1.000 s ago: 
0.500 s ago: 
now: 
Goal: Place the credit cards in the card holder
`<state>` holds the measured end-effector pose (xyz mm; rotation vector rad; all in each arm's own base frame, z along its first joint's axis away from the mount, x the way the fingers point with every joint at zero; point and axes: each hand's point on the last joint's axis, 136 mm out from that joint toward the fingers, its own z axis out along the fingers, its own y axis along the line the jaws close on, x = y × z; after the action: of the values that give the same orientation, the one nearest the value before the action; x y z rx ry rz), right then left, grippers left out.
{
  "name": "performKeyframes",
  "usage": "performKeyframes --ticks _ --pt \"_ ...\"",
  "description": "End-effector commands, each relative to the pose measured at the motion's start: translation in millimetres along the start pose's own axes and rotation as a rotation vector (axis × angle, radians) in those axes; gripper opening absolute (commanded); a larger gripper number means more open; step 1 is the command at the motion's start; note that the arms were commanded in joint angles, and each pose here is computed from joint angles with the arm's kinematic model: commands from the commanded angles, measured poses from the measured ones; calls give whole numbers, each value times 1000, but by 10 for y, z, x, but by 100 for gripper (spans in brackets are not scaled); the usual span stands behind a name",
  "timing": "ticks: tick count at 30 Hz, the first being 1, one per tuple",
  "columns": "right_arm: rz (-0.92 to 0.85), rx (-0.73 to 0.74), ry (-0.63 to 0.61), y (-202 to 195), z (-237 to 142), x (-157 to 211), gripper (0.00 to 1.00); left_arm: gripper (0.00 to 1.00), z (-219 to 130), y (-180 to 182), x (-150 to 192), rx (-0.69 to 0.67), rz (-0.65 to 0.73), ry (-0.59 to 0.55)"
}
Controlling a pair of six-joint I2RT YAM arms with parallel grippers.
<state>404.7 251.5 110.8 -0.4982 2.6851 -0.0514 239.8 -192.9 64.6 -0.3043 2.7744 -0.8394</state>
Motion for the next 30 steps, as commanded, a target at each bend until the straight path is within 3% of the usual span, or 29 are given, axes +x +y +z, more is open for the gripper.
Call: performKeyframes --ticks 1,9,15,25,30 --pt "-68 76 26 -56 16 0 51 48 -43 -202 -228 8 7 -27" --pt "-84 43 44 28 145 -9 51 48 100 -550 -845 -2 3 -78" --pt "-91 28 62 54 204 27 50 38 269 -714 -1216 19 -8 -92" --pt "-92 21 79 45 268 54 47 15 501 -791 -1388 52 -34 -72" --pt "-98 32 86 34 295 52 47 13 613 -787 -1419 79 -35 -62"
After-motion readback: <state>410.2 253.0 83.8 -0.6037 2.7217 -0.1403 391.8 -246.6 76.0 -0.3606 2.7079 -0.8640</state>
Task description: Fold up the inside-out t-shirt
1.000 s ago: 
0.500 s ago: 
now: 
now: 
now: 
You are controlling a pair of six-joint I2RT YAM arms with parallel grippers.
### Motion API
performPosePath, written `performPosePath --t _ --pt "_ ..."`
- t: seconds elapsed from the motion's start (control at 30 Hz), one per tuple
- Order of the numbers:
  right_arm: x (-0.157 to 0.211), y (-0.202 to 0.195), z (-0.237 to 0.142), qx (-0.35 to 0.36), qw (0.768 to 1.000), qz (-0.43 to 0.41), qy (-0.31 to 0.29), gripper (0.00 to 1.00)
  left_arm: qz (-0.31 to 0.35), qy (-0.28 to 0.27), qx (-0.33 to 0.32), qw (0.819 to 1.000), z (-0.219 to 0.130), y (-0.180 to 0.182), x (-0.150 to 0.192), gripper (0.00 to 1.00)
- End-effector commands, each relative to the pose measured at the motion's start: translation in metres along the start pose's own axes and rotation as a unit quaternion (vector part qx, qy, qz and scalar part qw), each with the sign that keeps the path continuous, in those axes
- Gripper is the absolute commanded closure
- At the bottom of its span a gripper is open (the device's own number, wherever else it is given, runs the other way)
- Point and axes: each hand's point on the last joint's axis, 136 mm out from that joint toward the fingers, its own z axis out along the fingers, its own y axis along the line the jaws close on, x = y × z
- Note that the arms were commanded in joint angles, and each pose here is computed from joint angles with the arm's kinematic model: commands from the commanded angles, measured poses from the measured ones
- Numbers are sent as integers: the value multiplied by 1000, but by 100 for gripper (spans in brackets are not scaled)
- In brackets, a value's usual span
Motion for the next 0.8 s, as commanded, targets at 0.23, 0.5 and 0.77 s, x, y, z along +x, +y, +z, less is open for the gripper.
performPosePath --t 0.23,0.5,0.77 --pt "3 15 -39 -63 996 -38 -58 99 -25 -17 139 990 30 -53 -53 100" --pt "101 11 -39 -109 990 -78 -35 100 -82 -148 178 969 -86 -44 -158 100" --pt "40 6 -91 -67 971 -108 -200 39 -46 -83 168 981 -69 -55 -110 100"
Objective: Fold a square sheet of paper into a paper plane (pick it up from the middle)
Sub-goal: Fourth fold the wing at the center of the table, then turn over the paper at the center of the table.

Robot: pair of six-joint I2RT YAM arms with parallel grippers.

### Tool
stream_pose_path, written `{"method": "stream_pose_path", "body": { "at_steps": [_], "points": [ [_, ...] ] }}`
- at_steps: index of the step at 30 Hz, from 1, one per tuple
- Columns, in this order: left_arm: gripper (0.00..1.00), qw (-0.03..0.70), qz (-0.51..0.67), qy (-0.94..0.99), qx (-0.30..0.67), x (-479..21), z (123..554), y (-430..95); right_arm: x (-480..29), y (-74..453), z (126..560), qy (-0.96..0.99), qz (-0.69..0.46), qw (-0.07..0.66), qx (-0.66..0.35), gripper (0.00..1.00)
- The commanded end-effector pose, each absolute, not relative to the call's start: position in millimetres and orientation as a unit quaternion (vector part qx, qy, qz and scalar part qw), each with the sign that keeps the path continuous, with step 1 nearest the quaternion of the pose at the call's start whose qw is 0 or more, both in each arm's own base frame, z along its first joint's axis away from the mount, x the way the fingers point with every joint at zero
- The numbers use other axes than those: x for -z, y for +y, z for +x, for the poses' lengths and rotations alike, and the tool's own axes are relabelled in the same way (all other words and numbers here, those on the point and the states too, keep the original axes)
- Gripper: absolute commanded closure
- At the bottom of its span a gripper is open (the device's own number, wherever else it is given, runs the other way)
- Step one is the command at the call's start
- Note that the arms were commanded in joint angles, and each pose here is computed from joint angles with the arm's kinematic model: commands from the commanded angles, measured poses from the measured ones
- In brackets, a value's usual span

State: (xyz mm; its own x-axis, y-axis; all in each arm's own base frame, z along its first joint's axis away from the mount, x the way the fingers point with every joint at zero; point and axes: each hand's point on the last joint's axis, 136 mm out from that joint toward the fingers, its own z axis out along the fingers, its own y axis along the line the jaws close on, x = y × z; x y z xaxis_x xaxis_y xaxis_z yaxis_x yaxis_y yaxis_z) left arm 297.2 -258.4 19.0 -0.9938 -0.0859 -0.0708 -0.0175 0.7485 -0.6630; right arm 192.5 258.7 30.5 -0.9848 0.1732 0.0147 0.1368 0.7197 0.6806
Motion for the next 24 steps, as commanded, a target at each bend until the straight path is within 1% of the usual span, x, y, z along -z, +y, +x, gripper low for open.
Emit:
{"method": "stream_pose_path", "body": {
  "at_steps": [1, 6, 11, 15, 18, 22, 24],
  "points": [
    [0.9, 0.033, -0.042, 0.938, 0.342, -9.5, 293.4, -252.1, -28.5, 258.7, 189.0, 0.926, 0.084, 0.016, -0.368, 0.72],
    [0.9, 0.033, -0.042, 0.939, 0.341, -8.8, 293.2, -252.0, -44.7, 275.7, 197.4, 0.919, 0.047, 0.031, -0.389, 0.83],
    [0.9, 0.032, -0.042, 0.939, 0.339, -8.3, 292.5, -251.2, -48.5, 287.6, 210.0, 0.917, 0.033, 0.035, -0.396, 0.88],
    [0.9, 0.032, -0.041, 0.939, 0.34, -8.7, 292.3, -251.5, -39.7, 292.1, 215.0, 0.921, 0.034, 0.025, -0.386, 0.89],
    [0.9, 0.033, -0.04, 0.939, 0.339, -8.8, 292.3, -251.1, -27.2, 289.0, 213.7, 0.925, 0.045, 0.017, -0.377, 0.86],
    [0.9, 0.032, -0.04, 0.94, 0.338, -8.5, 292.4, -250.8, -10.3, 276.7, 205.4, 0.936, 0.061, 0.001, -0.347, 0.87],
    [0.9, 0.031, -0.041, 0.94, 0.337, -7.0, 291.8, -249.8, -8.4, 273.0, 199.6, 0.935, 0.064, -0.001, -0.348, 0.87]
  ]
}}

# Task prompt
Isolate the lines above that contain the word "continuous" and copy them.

# Problem solution
- End-effector commands, each relative to the pose measured at the motion's start: translation in metres along the start pose's own axes and rotation as a unit quaternion (vector part qx, qy, qz and scalar part qw), each with the sign that keeps the path continuous, in those axes
- The commanded end-effector pose, each absolute, not relative to the call's start: position in millimetres and orientation as a unit quaternion (vector part qx, qy, qz and scalar part qw), each with the sign that keeps the path continuous, with step 1 nearest the quaternion of the pose at the call's start whose qw is 0 or more, both in each arm's own base frame, z along its first joint's axis away from the mount, x the way the fingers point with every joint at zero

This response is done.